Il Papa del sorriso veglia su una bambina

E’ quella di una undicenne, Candela Giarda, affetta da una malattia che non perdona: encefalopatia infiammatoria acuta. Secondo i sanitari non arriverà a domani e scuotendo la testa hanno lasciato a vegliarla la madre Roxana e un sacerdote, padre José Dabuti. Roxana è devota da sempre alla memoria di Papa Luciani e a lui in quel momento terribile si rivolge con una fiducia che vince la disperazione. Solo lui può salvarla e con le mani strette su quel corpo inanimato lo invoca con tutta la forza che le rimane di strappare alla morte la figlia. E’ una preghiera dolente, disperata, che dura ore lunghe come una vita nel nome di Albino, il pastore degli umili dal timido sorriso. Una preghiera che arriva molto lontano, perchè quando finalmente finisce il buio e si fa giorno, Candela è ancora viva. Anzi, i sintomi della malattia secondo i medici, stupefatti, sono scomparsi.
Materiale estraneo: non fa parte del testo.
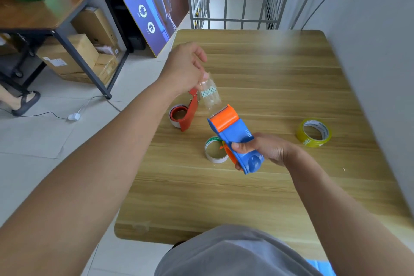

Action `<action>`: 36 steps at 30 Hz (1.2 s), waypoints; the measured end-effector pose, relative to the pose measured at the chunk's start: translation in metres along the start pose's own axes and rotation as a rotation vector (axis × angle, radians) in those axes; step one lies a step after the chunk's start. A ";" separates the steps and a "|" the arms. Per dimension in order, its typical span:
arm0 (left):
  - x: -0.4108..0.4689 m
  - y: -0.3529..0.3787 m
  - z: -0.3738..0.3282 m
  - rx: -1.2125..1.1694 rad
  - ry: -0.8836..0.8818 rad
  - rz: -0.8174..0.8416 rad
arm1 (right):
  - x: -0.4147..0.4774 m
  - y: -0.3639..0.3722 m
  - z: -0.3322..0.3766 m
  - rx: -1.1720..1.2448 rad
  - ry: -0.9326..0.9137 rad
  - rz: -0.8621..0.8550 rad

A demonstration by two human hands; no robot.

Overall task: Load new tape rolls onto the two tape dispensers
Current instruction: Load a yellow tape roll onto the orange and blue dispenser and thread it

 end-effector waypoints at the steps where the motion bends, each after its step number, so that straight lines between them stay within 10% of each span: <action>1: 0.001 -0.001 0.001 0.008 0.003 -0.010 | 0.000 0.000 -0.001 -0.002 0.005 0.001; 23: 0.006 -0.017 0.017 -0.111 -0.111 -0.096 | -0.001 -0.005 0.001 -0.049 -0.005 0.063; 36: -0.015 0.024 -0.037 0.174 0.223 -0.018 | 0.012 -0.018 0.003 0.086 0.073 -0.127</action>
Point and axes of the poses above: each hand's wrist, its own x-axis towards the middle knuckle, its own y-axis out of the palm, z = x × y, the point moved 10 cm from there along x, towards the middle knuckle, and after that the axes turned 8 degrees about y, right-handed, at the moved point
Tanto che saranno proprio loro, per primi, a definire quella inspiegabile guarigione, miracolosa.
Il miracolo accertato

Poi, anni dopo, quando Candela s’è fatta ormai grande ed è diventata una ragazza bella e sana, arriverà anche l’inchiesta della Chiesa, ed il “postulatore” accerterà senza ombra di dubbio che sì, era stato proprio un miracolo. E’ il primo attribuito ad Albino Luciani. Anzi, al “Beato” Albino Luciani, come ha stabilito il 4 settembre in una Piazza San Pietro flagellata dalla pioggia, Papa Bergoglio. Con lui, a celebrare il pontificale, c’erano 500 tra cardinali, vescovi e sacerdoti e al momento dell’omelia, questo Pontefice arrivato dall’altra parte del mondo ne ha voluto ricordare la semplicità, la serenità, la gioia di vivere amando tutti come vuole il Vangelo.
Papa Bergoglio e un cielo che si apre

Ad ascoltarlo, sotto la pioggia battente, c’erano le più alte cariche dello Stato a cominciare dal Presidente della Repubblica Sergio Mattarella; ma almeno 30 mila fedeli veneti, compreso il Presidente della Regione Zaia, erano assiepati dietro le transenne. Sotto gli ombrelli aperti, apparivano tutti seri e commossi: un figlio della loro terra era stato innalzato alla dignità dei Beati. Uno a cui non piaceva lo sfarzo e che non voleva mettersi in mostra mai, com’è da sempre nel carattere delle genti venete. Sarà forse anche per questo che, appena finita la messa, dopo che all’improvviso la pioggia aveva ceduto al caldo sole romano, un anziano signore, sicuramente bellunese, guardando in alto era sbottato serio: “Sono di sicuro Bortola e Giovanni, i genitori di Albino. Questa è la loro luce. Non capita tutti i giorni di avere un figlio Beato”.